→ EXERCISE GOAL:
Only one span belongs in the answer: the line holding "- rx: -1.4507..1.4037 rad" through the last line of the entries below, retyped exactly.

→ GIVEN INFORMATION:
*****

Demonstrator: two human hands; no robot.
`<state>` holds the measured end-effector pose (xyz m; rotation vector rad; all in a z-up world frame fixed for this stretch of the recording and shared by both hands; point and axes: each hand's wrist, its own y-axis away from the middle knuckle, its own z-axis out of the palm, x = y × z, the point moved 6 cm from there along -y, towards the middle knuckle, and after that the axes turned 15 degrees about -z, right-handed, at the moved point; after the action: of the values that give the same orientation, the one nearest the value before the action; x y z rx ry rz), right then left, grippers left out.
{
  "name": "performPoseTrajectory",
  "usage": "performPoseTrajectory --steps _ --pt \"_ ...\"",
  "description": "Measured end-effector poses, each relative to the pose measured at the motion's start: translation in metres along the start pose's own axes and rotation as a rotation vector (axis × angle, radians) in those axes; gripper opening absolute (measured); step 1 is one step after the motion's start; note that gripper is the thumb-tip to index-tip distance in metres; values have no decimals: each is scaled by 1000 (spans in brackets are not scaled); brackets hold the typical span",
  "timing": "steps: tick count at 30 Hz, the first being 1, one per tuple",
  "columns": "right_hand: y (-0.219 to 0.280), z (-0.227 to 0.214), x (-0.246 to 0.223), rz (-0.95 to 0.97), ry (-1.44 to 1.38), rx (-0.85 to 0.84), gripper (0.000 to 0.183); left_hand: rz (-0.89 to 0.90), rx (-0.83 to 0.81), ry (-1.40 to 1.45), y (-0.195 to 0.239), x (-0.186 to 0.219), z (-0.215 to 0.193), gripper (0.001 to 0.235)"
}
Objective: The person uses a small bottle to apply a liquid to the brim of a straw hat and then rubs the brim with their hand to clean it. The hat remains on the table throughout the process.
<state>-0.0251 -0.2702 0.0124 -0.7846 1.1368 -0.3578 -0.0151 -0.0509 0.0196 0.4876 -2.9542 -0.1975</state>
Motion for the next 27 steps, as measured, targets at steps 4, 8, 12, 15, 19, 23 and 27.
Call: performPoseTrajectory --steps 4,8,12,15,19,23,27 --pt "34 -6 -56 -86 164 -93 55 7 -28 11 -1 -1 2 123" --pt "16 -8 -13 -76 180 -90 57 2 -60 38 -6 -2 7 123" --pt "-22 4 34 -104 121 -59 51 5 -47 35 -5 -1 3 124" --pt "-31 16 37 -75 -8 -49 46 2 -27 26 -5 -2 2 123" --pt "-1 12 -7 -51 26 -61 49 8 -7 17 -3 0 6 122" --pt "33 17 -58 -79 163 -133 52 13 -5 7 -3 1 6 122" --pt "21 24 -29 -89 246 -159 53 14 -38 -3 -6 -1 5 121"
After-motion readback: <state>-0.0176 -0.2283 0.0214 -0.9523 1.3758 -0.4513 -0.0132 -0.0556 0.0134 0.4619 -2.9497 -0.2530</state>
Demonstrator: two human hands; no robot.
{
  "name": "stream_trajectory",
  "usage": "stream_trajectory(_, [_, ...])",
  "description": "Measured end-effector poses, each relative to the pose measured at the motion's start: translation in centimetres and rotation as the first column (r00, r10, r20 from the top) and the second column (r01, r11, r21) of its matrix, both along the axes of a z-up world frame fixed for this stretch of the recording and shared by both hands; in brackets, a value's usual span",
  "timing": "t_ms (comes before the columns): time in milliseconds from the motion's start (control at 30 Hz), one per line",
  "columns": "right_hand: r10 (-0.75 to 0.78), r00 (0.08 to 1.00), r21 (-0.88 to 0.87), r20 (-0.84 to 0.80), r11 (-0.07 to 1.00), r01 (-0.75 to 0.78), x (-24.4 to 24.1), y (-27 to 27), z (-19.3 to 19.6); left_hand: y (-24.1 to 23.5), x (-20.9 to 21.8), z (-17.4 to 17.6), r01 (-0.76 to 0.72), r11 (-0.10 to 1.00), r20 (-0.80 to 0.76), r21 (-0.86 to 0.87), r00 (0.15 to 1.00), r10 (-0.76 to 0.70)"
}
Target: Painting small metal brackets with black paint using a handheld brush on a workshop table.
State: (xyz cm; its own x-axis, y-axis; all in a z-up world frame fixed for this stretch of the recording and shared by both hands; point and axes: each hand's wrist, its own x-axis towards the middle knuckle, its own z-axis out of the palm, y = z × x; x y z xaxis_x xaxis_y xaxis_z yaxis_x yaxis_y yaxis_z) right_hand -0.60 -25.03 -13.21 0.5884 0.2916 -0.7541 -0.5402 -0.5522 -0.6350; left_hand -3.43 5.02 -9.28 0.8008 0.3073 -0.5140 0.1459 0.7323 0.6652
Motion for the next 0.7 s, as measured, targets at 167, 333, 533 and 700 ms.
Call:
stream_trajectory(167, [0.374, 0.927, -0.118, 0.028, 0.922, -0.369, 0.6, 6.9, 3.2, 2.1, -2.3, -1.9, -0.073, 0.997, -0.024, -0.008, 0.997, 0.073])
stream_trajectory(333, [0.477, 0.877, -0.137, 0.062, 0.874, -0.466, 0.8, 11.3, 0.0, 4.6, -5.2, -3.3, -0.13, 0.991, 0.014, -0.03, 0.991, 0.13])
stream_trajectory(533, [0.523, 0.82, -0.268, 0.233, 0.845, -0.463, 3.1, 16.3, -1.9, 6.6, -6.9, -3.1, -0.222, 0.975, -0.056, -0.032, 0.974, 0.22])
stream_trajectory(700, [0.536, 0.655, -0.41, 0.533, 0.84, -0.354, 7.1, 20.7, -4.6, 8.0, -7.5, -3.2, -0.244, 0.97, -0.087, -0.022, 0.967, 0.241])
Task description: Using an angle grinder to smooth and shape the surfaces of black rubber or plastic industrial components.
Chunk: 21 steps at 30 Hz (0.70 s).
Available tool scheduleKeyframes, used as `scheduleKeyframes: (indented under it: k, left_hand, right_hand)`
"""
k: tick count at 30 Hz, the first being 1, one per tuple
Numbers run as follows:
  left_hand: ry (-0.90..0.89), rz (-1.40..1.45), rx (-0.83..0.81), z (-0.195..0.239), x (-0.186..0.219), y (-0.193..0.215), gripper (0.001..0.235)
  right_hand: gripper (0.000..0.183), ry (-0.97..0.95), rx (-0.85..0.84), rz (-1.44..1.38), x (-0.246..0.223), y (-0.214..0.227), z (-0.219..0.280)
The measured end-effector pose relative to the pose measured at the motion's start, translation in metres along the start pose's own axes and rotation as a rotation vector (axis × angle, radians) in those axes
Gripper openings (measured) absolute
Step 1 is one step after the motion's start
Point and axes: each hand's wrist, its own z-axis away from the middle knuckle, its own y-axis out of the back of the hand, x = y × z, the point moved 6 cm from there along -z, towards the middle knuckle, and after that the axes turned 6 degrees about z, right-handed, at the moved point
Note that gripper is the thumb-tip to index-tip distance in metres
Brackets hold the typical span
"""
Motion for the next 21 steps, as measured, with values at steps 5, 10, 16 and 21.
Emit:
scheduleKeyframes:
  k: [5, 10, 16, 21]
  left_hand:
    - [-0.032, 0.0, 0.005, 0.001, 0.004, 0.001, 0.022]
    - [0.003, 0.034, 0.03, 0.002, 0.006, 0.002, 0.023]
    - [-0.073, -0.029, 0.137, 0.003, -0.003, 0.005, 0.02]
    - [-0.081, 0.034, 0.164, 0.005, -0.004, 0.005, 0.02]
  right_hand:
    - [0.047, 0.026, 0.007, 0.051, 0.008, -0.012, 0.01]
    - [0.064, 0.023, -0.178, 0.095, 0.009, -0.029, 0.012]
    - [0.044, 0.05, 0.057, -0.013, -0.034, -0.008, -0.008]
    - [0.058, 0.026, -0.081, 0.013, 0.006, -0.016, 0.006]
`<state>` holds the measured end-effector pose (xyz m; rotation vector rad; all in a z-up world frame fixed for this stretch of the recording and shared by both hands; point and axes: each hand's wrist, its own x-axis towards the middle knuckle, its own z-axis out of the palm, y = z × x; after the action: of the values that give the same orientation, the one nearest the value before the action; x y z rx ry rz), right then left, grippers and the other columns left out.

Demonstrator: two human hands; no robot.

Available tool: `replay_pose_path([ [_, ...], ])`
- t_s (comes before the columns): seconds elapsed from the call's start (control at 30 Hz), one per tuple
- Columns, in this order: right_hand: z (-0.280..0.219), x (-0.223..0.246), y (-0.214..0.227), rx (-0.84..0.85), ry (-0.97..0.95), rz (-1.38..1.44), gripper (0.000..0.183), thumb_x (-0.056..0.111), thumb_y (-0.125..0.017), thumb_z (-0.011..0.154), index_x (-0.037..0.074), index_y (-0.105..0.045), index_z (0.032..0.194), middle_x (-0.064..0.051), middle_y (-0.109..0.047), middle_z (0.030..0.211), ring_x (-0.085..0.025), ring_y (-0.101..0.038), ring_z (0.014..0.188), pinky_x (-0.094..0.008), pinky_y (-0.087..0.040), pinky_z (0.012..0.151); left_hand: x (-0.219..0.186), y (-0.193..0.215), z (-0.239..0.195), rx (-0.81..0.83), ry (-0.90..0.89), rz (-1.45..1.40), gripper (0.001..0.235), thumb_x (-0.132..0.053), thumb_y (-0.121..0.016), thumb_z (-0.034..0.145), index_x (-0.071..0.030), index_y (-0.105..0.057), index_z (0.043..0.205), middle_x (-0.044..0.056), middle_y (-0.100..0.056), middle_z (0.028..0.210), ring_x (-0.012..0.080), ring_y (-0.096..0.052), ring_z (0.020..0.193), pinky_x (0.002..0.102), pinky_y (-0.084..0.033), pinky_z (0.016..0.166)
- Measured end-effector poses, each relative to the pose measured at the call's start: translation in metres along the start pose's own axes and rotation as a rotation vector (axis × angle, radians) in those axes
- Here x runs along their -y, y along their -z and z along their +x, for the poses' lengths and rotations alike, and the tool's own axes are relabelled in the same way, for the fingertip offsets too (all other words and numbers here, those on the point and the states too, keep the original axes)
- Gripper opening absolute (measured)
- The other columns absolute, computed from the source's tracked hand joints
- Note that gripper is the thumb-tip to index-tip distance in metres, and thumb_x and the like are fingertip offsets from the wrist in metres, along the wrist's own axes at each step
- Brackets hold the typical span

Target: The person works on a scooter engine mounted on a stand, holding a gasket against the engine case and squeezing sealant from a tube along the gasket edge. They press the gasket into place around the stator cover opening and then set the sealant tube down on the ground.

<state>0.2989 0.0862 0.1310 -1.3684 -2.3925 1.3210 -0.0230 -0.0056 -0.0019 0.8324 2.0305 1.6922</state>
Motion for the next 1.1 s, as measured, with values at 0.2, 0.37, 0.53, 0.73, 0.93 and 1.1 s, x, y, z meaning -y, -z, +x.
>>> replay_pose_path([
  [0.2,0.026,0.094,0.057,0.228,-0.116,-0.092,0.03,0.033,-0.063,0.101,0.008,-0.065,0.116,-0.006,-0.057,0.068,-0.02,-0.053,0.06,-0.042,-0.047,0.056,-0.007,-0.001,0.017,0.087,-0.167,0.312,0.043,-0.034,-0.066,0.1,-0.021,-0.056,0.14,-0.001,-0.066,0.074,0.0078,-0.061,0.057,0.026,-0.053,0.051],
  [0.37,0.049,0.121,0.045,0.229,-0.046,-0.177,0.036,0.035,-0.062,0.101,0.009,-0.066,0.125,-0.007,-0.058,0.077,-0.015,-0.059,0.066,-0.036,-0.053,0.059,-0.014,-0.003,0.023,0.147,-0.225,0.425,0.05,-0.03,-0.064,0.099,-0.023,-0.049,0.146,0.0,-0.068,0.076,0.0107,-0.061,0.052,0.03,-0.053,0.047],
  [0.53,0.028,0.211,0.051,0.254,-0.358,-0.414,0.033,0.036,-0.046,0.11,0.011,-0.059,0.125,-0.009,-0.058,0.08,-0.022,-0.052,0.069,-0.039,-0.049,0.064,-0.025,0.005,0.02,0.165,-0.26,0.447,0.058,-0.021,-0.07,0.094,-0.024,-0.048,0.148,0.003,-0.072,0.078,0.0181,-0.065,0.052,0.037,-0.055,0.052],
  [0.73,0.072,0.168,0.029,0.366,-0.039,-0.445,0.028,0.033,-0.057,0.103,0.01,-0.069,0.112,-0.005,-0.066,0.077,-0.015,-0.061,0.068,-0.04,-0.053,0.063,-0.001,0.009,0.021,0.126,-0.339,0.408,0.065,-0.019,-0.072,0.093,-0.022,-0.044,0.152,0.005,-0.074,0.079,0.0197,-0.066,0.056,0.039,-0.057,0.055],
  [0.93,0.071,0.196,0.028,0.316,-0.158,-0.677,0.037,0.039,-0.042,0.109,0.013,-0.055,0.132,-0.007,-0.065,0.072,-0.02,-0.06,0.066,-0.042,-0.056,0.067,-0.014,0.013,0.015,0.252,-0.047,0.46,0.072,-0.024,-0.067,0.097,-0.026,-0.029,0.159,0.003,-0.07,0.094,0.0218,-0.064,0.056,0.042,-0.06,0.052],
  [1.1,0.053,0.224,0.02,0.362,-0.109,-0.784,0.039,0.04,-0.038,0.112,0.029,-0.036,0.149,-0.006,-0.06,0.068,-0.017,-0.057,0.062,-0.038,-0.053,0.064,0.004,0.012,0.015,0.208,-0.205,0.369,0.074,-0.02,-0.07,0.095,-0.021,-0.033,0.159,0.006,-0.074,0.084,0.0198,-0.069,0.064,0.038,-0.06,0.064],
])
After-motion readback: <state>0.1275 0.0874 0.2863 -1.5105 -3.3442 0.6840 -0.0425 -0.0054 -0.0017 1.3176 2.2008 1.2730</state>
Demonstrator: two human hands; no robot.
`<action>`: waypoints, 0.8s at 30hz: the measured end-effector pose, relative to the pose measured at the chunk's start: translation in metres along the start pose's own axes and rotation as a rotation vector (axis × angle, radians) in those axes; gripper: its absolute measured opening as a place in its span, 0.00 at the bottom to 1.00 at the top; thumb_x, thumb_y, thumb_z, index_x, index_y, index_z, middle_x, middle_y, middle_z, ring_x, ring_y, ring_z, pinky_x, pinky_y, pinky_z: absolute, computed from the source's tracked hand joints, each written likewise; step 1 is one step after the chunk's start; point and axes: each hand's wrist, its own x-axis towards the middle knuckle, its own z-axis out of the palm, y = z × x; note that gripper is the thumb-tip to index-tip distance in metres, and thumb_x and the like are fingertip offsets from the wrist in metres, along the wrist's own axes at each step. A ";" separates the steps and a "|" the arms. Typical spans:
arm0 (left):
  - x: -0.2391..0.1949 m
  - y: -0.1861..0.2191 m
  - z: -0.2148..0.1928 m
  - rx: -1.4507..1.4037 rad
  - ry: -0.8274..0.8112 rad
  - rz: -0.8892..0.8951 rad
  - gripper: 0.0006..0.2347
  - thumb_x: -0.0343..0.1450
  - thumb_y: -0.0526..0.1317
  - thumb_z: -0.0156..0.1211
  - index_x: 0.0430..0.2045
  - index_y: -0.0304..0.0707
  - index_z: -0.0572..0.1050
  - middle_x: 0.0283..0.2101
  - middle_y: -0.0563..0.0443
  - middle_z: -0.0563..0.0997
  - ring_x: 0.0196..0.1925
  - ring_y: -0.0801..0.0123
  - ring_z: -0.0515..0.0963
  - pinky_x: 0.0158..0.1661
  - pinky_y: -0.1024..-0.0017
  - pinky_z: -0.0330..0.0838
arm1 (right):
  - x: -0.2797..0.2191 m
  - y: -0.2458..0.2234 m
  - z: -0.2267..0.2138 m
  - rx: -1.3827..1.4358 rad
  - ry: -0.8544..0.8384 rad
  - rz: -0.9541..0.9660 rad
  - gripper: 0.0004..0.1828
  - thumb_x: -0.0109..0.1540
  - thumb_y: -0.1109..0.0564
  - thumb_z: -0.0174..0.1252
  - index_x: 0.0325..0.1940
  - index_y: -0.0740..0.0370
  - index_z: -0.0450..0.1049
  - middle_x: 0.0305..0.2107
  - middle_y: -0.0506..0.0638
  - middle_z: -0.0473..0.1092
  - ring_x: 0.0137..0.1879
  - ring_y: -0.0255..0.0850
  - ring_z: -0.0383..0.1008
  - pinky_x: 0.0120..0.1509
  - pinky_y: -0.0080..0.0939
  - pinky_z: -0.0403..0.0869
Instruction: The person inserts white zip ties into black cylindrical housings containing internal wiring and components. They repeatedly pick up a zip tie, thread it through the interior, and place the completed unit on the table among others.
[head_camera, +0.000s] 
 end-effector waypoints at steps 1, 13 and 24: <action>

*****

→ RESULT OF THIS TASK:
  - rx: -1.4507..1.4037 rad
  - ry: -0.8274..0.8112 rad
  - rz: -0.8892..0.8951 rad
  - gripper: 0.0006..0.2347
  - thumb_x: -0.0343..0.1450
  - thumb_y: -0.0526..0.1317
  - thumb_z: -0.0156..0.1211
  - index_x: 0.0430..0.2045
  - index_y: -0.0304..0.0707
  - index_z: -0.0572..0.1050
  - middle_x: 0.0283..0.2101
  - middle_y: -0.0563..0.0443
  - middle_z: -0.0563..0.0997
  - ring_x: 0.0196..0.1925
  - ring_y: -0.0801..0.0123
  - ring_z: -0.0515..0.0963
  - pinky_x: 0.0158..0.1661
  - pinky_y: -0.1024..-0.0017
  - pinky_z: -0.0330..0.0838
arm1 (right):
  - x: -0.2797..0.2191 m
  - y: -0.2458..0.2234 m
  - z: -0.2267..0.2138 m
  - rx: -1.3827..1.4358 rad
  - ry: -0.8544..0.8384 rad
  - rz: -0.9541..0.9660 rad
  - gripper: 0.0004..0.1828
  - thumb_x: -0.0109..0.1540
  - thumb_y: -0.1109..0.0564
  - thumb_z: -0.0174..0.1252
  - index_x: 0.0325..0.1940
  - index_y: -0.0740..0.0370
  - index_z: -0.0450..0.1049
  - middle_x: 0.0305..0.2107
  - middle_y: -0.0506..0.0638
  - middle_z: -0.0473..0.1092
  - ring_x: 0.0137..0.1879
  - ring_y: -0.0255..0.0850
  - ring_z: -0.0383..0.1008
  - pinky_x: 0.0120..0.1509
  - pinky_y: -0.0080..0.0939
  - pinky_z: -0.0403..0.0869
Instruction: The person inserts white zip ties into black cylindrical housings containing internal wiring and components. They repeatedly pick up a zip tie, thread it through the interior, and place the completed unit on the table among others.
[head_camera, +0.000s] 
 end-effector waypoints at steps 1, 13 and 24: <action>

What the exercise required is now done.